During Nandini’s interrogation by Saroj Paul, with her hands and feet tied with the chair, we
get some information about their activities. Nandini and Mani completing the course of inter
collegiate rifle shooting gives us some glimpses of the process of preparation of these young
to counter attack the oppressive machinery. Their programme of training up the villagers,
spread of extended network and other activities are also referred to, The allusion to arms and
ammunitions seems to have a provocative historical basis as referring to the appeal of the
central organizing comity of CPML in 15th January: “…kill as many enemies of the poor
class possible to take the revenge of our dead comrades….” The date of 17th January itself is
pregnant with historical association. As Samik Bandopadhay observes, “References to the
Barashat killing in November 1970 … and the Baranagar on killing on 12th August 1971 …

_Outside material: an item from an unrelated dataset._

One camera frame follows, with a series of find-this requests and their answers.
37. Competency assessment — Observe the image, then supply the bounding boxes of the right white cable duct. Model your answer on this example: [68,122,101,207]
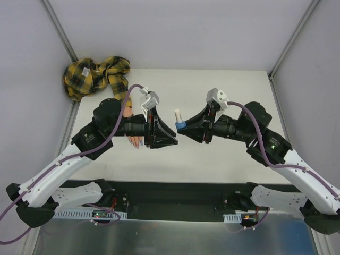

connect the killing of Brati and his group to the organized massacre of the Naxalites in 1970
and 71, perpetrated by the police … the hired assassins and even parties in left establishment
acting in unholy collusion. The disruptive action of the Naxalites was a threat to the process
of general election. Sumanta Banerjee analysis shows, “A bloody cycle of assaults and
counter assaults, murders and vendetta was initiated … It was … misplaced fury, sadistic
tortures, acted with the vicious norms of underworld and dictated by the decadent and
cunning values of the petty bourgeois leaders.” Nandini sharply reacts against these “cunning
bales” and points that “worst reactionary” lamenting for them. Writers like Dhiman encashed
the movement by making the death of Bratis capital to project themselves as rebel poets and
paid homage from the safe terrain of posterity. Political parties remained it was convenient to
benefit out of the tortured time. Gayetri Spivak Chakroborti points out: “Taking advantage of
the general atmosphere jubilating at the defeat of West Pakistan … the Indian prime minister
was able to crack down with exceptional severity on the Naxalites the destroying the
rebellious section of the population…” (In Other World).
Mahasweta Devi along side documenting the political movement has also analyzed it
critically. Her capacity of documentation is evident in the photographic description of Brati’s
activity after he is informed of Aninda’s betrayal. On the other hand, she exposes the
communication gap between parent and children, and warm blood’s disgust with the “all’s
right with the world” outlook of the predecessor The evolution of Sujata from an apolitical
mother stereotype to a critic of this hegemonic society Mahasweta has given voice in her play
to thousands of mothers who have in reality pledged to carry on the struggle for the
fulfillment of the dreams the children dreamt off.